### What to produce
Each line in the entries below that holds the word "robot" belongs in the answer.

*** Data shown ***

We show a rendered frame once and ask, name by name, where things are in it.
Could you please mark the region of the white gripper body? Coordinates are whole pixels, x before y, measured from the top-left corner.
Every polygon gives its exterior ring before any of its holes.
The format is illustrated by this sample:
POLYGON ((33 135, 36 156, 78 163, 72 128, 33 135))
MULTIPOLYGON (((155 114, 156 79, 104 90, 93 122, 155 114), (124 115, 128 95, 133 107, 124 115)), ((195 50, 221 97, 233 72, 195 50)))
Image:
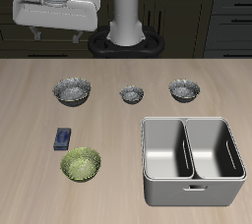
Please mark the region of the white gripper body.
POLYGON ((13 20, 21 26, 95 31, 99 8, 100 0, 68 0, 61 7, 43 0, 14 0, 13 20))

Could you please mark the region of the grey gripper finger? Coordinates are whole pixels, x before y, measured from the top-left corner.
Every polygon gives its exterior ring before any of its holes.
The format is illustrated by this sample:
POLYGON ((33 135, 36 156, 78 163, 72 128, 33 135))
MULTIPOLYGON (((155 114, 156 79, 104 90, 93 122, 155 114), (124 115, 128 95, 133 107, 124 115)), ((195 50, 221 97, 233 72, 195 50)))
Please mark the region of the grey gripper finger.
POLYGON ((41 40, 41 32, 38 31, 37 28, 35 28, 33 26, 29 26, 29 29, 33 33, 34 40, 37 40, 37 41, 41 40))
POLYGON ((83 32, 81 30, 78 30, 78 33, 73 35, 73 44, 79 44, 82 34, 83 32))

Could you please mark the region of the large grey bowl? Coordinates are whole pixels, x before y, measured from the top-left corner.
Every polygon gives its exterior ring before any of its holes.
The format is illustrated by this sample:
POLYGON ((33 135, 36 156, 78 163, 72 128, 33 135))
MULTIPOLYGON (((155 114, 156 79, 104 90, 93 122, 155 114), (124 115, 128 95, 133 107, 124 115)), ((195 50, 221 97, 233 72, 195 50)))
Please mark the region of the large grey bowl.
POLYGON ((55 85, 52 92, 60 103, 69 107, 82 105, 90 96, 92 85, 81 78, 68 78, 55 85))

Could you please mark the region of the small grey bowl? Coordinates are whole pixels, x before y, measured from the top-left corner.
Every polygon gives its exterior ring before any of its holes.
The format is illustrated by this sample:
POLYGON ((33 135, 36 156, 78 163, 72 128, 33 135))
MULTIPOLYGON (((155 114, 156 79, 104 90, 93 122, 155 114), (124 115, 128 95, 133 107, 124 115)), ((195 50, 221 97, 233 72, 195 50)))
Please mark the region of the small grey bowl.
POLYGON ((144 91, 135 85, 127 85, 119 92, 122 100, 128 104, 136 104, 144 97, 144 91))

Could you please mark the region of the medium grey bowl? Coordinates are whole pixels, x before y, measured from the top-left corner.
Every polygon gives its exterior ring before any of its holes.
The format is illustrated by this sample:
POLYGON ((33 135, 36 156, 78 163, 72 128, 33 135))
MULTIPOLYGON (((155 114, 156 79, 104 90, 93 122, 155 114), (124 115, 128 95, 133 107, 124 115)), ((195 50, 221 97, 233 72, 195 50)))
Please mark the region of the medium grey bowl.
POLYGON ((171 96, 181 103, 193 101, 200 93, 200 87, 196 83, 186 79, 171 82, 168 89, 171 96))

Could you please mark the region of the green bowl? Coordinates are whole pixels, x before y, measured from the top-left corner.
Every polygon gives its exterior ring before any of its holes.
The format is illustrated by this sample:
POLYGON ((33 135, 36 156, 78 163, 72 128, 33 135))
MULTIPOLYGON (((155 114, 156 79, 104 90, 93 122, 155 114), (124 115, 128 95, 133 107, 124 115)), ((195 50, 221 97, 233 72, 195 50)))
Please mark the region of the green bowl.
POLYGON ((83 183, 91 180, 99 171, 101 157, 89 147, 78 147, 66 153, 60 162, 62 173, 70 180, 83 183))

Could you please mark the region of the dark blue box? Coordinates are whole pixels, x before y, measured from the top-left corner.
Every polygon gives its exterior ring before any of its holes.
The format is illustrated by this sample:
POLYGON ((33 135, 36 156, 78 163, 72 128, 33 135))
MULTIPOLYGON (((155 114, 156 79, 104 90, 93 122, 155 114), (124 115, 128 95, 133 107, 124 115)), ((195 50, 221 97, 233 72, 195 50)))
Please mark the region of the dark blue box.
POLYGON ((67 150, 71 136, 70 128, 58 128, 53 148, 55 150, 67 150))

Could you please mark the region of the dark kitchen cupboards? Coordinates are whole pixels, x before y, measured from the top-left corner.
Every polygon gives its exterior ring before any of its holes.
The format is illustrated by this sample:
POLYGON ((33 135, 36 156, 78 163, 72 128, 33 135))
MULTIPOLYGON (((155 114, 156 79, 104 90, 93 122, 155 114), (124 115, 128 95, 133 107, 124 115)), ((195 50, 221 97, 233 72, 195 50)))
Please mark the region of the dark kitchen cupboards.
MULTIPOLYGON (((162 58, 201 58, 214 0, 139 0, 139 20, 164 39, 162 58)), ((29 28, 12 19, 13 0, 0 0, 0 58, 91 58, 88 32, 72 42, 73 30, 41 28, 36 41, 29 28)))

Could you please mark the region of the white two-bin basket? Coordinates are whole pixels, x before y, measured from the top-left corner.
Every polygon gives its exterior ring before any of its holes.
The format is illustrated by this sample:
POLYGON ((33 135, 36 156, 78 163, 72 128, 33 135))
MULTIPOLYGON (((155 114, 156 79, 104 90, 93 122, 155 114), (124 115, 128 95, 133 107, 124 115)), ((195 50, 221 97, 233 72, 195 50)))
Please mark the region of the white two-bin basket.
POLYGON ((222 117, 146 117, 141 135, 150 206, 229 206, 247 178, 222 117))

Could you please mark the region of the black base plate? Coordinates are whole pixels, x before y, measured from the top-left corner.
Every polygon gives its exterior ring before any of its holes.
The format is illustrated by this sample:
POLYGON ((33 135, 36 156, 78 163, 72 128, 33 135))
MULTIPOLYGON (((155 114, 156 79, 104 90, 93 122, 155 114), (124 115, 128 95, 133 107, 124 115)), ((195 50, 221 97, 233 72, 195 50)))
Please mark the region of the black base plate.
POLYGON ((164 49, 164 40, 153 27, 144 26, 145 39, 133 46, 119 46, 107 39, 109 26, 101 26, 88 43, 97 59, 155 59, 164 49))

*** End of Data shown ***
*** Data shown ***

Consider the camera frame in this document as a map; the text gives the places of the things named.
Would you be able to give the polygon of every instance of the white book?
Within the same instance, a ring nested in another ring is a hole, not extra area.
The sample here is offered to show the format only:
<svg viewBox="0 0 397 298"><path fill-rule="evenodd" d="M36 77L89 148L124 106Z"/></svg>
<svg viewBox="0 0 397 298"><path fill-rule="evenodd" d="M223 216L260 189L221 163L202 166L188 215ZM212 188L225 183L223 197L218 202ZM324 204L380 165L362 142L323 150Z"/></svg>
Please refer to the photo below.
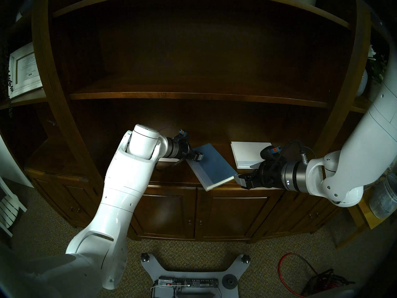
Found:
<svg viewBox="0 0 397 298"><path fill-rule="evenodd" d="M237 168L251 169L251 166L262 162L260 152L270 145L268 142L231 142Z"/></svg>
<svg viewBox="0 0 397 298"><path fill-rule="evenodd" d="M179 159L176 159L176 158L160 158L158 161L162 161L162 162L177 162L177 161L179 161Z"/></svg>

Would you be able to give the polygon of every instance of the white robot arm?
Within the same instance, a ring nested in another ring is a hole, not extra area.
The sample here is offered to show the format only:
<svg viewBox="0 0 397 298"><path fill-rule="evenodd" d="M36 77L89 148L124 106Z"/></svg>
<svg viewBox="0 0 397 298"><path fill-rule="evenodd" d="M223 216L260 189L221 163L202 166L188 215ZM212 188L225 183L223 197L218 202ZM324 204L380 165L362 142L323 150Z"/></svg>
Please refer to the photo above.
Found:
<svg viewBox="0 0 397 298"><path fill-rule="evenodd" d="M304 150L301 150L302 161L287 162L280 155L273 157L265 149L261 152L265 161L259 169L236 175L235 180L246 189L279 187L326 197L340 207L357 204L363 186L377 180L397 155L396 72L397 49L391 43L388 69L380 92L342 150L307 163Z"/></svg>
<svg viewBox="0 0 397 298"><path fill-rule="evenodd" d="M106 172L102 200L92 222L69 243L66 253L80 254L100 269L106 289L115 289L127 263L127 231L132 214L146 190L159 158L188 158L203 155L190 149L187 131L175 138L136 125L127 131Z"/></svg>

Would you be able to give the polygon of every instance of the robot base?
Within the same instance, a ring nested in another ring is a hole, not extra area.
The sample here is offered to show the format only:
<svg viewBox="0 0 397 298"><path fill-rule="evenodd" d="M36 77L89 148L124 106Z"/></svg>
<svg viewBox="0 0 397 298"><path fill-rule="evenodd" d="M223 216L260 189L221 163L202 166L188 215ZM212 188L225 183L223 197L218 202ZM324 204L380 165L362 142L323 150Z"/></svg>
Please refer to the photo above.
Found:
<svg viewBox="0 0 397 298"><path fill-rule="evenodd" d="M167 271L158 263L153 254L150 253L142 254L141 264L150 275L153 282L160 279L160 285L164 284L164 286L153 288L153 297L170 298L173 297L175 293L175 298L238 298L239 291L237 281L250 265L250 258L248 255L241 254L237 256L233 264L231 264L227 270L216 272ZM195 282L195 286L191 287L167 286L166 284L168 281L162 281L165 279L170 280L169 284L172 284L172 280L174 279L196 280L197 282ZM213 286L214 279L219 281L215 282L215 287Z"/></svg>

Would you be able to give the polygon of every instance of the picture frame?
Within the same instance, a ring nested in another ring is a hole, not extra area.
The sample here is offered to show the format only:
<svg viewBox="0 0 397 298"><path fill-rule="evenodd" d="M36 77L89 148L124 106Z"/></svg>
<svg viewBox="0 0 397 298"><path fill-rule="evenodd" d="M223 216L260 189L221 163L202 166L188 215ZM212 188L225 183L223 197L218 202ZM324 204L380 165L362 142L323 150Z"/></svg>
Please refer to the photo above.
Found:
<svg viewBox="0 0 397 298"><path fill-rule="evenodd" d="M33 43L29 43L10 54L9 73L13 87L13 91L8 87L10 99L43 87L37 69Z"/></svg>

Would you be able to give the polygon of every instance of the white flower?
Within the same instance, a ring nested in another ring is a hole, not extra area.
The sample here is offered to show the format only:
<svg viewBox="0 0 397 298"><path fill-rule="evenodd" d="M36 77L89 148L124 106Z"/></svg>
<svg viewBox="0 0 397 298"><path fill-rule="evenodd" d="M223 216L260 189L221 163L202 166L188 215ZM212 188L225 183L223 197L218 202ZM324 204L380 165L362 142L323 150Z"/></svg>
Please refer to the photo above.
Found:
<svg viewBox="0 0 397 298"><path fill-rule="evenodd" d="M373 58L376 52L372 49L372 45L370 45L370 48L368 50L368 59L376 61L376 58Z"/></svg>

*** End of Data shown ***

### Task response
Would you be able to give the polygon of every instance of the white robot arm?
Would you be able to give the polygon of every instance of the robot base?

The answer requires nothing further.